LeBron James, since the beginning of his career, has always looked to surround himself with shooters — to free up the lane and space the floor.
But he may be looking to change that strategy for team building now that he’s in Los Angeles.
In looking at the Lakers’ free-agent acquisitions, they don’t make sense as pieces that would normally fit in James’ puzzle. Lance Stephenson, Rajon Rondo, JaVale McGee — none of these guys can really shoot, and they’re all ball-dominant players. But both Stephenson and Rondo have a high basketball IQ, and they really get after it on the defensive end, especially Stephenson.
On that subject, ESPN’s Ramona Shelburne and Brian Windhorst recently published an article on how the Lakers are being rebuilt, specifically what Johnson pitched to James. And it looks like James would be altering his style of play — slowing the pace down a bit more to control the tempo, while favoring a more defensive-minded strategy.
What Johnson pitched to James was a team stocked with tough-minded playmakers like Stephenson and Rondo who could free up James to finish in the lanes and from the post, rather than having to create the lion’s share of the offense himself. Rondo and Stephenson are also defensively versatile, as their length enables them to be effective defenders in switches. That also follows with the talents of the 6-foot-6 Ball, who showed the ability to be an elite rebounder and defender for a guard in his rookie year.
“I know some people are rolling their eyes, but I like what the Lakers have done,” a rival Western Conference executive said. “You can find shooters. They’ve taken some in the last few drafts. Playmakers matter and are harder to find.”
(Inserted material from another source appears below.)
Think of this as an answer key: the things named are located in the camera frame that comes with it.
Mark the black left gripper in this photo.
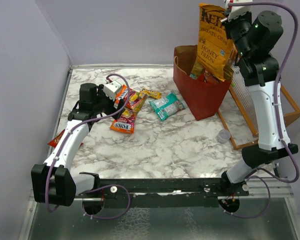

It’s unclear exactly why James and Johnson are looking to do this, but we believe it has to do with dethroning the Warriors. Golden State has established itself as a dynasty, winning titles in three of the past four seasons, by shooting lights out from the perimeter, so challenging them and limiting their space could certainly be a sound strategy to defeating them (if that’s even possible until Kevin Durant and/or Klay Thompson eventually depart, at some point).
The Rockets attempted to beat the Warriors by outscoring them — that didn’t work. What James and the Lakers are trying to do may be a bit more successful, but we’ll just have to wait and see.